插 图表明:日光灯照射下 CDs 呈棕色,紫外灯(365 nm)照射下呈现蓝光。图2(c)可知该CDs的最佳激发和发射波长分别为360和458 nm。图2(d)为纯藏红花(黑线)和CDs(红线)的红外光谱图,CDs在3377 cm-1处的较强的吸收峰归因于-OH与-NH的特征性伸缩振动、在2932 cm-1处的吸收峰为C-H的伸缩振动引起的、在1668 cm-1处较强的吸收为C=O的特征吸收峰,表明合成的CDs表面含有羧基、羟基、氨基等水溶性基团,且纯藏红花和CDs的红外光谱图较相似且存在微妙的差异,进一步说明了CDs的合成。图2(e)为CDs的XPS全谱图,表明CDs中含有C、N、O等元素。图2(f)为C 1s的高分辨率XPS光谱图,可知有C-C(284.97 eV)、C-O/C-N(286.35 eV)、C=O(288.06 eV)官能团的存在。
图2 (a)CDs的TEM图像;
(b)纯藏红花和CDs的UV-vis吸收光谱图。插图:CDs在日光灯(左)和365 nm紫外灯(右)下的照片;
(c)CDs的荧光光谱图;
(d)纯藏红花和CDs的红外光谱图;
(e)CDs的XPS谱图;
(f)CDs的高分辨率C 1s谱图Fig.2 (a)TEM images of the CDs;(b)UV-vis absorption spectra of the pure Saffron and CDs.Inset:the photographs of CDs under daylight(left)and 365 nm UV light(right);(c)Fluorescence spectra of the CDs;(d)The infrared(IR)spectra of the pure Saffron and CDs;(e)XPS survey spectrum of CDs;(f)High resolution C 1s specta of CDs
2.2 CDs对VB12的荧光检测和选择性研究
通过控制变量法,研究了pH和时间对实验效果的影响。首先,将稀释后的10 μL CDs溶液、500 μL的高纯水和 500 μL的 PBS缓冲溶液形成探针溶液,加入20 μL的维生素B12溶液,记录了不同的pH对荧光猝灭效果的影响,如图3(a)可观察得pH=5时,维生素B12对探针的响应效果最佳,这与维生素B12在pH=4.5~5.0弱酸条件下最稳定、在强酸或者碱性溶液中易分解的事实相吻合。其次,将稀释后的10 μL CDs溶液和1000 μL的高纯水配成探针溶液,加入20 μL的维生素B12,记录不同的响应时间对荧光猝灭效果的影响,如图3(b)可得CDs和维生素B12最佳反应时间为3 min。

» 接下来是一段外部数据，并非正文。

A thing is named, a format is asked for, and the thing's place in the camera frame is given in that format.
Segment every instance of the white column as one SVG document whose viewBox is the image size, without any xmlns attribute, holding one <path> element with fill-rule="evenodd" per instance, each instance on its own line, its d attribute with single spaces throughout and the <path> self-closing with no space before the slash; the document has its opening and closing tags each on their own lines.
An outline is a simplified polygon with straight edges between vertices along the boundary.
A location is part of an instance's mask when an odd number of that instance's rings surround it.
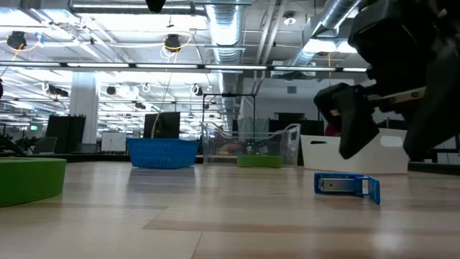
<svg viewBox="0 0 460 259">
<path fill-rule="evenodd" d="M 100 92 L 95 73 L 73 72 L 69 110 L 70 115 L 86 115 L 82 143 L 96 144 Z"/>
</svg>

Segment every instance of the clear plastic bin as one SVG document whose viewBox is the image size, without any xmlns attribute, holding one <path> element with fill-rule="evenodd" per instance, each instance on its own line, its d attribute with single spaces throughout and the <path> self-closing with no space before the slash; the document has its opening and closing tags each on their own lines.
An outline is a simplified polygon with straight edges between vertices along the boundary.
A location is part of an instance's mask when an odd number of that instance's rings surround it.
<svg viewBox="0 0 460 259">
<path fill-rule="evenodd" d="M 297 165 L 300 124 L 277 132 L 226 132 L 209 122 L 201 131 L 205 165 L 236 165 L 239 155 L 280 156 L 284 167 Z"/>
</svg>

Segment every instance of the blue clip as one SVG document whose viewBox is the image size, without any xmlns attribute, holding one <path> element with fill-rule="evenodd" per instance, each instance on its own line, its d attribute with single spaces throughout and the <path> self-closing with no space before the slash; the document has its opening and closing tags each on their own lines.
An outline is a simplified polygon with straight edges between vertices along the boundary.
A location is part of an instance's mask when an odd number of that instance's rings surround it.
<svg viewBox="0 0 460 259">
<path fill-rule="evenodd" d="M 368 192 L 362 191 L 362 181 L 368 181 Z M 380 182 L 371 176 L 358 173 L 315 173 L 316 194 L 343 194 L 359 197 L 368 196 L 380 204 Z"/>
</svg>

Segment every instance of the black monitor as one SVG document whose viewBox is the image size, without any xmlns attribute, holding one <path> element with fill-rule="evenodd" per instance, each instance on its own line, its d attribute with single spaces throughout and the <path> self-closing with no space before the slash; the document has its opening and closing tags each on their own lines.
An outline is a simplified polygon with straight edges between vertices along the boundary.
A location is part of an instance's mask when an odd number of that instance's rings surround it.
<svg viewBox="0 0 460 259">
<path fill-rule="evenodd" d="M 180 112 L 163 112 L 155 127 L 155 138 L 179 138 Z M 146 114 L 144 123 L 144 138 L 152 138 L 152 128 L 158 114 Z"/>
</svg>

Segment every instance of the red object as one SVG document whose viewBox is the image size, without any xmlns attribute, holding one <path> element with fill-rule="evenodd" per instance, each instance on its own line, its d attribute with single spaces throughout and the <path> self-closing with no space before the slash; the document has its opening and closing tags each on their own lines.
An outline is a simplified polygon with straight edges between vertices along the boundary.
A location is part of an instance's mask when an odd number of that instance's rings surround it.
<svg viewBox="0 0 460 259">
<path fill-rule="evenodd" d="M 331 124 L 326 126 L 326 130 L 324 130 L 324 135 L 327 137 L 335 137 L 340 136 L 340 132 L 337 131 Z"/>
</svg>

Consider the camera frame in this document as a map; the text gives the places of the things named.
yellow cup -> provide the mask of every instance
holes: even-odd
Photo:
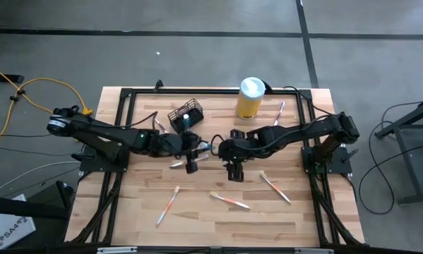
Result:
[[[259,78],[246,78],[239,86],[237,116],[244,120],[255,117],[265,94],[265,84]]]

wooden board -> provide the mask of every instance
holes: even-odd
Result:
[[[121,87],[104,87],[97,110],[98,120],[113,124]],[[329,90],[312,90],[314,104],[333,111]],[[254,120],[235,116],[235,95],[194,95],[204,110],[205,119],[193,127],[204,140],[219,133],[224,138],[237,128],[250,131],[272,125],[281,101],[285,110],[280,125],[299,123],[295,98],[290,95],[267,95]],[[191,95],[138,95],[133,122],[159,111],[158,120],[173,132],[167,118]],[[150,128],[148,121],[139,128]],[[169,169],[175,158],[149,158],[131,155],[124,175],[112,244],[132,246],[318,246],[318,234],[308,177],[303,173],[302,143],[288,145],[268,159],[244,163],[244,182],[227,180],[223,162],[217,157],[198,163],[199,171],[188,175],[184,169]],[[268,178],[292,201],[282,201],[259,176]],[[78,187],[66,241],[78,235],[97,209],[103,174],[92,173]],[[357,206],[350,184],[341,176],[329,176],[335,211],[345,226],[364,241]],[[175,186],[181,190],[161,225],[156,221],[172,197]],[[243,202],[250,211],[210,197],[209,192]],[[324,216],[330,240],[328,218]]]

metal stand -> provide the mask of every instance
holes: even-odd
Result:
[[[66,198],[61,191],[59,191],[59,194],[61,198],[66,201]],[[13,214],[16,216],[50,219],[69,219],[70,208],[71,207],[68,206],[66,202],[64,203],[64,207],[57,207],[53,205],[0,198],[0,214]]]
[[[375,133],[377,138],[395,134],[401,152],[404,153],[404,162],[416,194],[399,199],[399,205],[423,202],[423,149],[408,151],[423,146],[423,125],[412,125],[422,118],[423,105],[385,127],[382,131]]]
[[[11,80],[14,83],[21,83],[23,80],[25,80],[25,77],[22,75],[14,75],[14,74],[4,74],[9,80]],[[0,83],[7,83],[7,79],[3,78],[3,76],[0,75]]]

gray floor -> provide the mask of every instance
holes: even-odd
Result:
[[[423,34],[423,0],[303,0],[310,32]],[[157,31],[300,32],[293,0],[0,0],[0,26]],[[320,87],[330,88],[335,109],[354,117],[362,134],[353,157],[353,181],[374,163],[368,135],[383,110],[423,99],[423,40],[312,40]],[[225,37],[78,37],[0,35],[0,70],[26,80],[57,78],[84,96],[96,109],[102,86],[235,86],[253,75],[272,86],[310,87],[302,39]],[[49,107],[77,104],[64,87],[37,83],[27,88],[34,101]],[[0,130],[14,89],[0,84]],[[396,119],[414,109],[389,113]],[[45,132],[48,114],[22,101],[13,111],[8,134]],[[389,140],[374,140],[382,160],[399,151]],[[0,147],[66,154],[81,147],[68,138],[3,138]],[[65,157],[26,155],[0,150],[0,185],[27,170]],[[75,165],[52,167],[21,179],[0,195],[37,183]],[[402,158],[383,165],[397,197],[412,193]],[[390,196],[378,172],[362,195],[374,210],[388,207]],[[60,177],[74,186],[77,172]],[[31,195],[41,188],[24,190]],[[423,203],[372,215],[359,204],[366,242],[378,247],[423,251]]]

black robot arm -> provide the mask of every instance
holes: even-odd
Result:
[[[342,143],[352,144],[359,137],[351,116],[346,116],[344,112],[318,120],[287,128],[265,126],[248,133],[232,130],[230,139],[220,143],[218,152],[218,157],[227,162],[225,166],[228,179],[243,181],[242,162],[248,159],[268,158],[290,143],[328,135],[322,144],[313,147],[315,163],[325,164],[332,159],[333,151]]]
[[[55,109],[49,118],[47,130],[53,135],[81,141],[110,162],[118,161],[122,150],[150,157],[186,155],[186,171],[189,174],[197,171],[194,161],[197,155],[207,150],[197,149],[203,141],[190,131],[177,135],[160,134],[153,129],[119,128],[78,113],[77,106]]]

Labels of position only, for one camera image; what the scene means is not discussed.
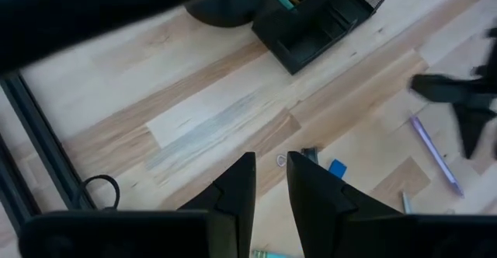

在最优条件(pH=5、响应时间为3 min、激发波长设为360 nm)下,如图3(c)可知,随着VB12浓度逐渐递增,体系的荧光强度逐渐降低,且在365 nm紫外灯照射下可观察到蓝光逐渐消失。图 3(d)可知,VB12浓度在 0~90 μmol·L-1范围内,体系在458 nm处的F0/F与VB12的浓度之间有良好的线性关系,线性回归方程为F0/F=0.048 C(μmol·L-1)+0.909,相关系数为 R2=0.995。检出限(LOD)为312 nmol·L-1。表明合成的该CDs对VB12的检测具有较高的灵敏度。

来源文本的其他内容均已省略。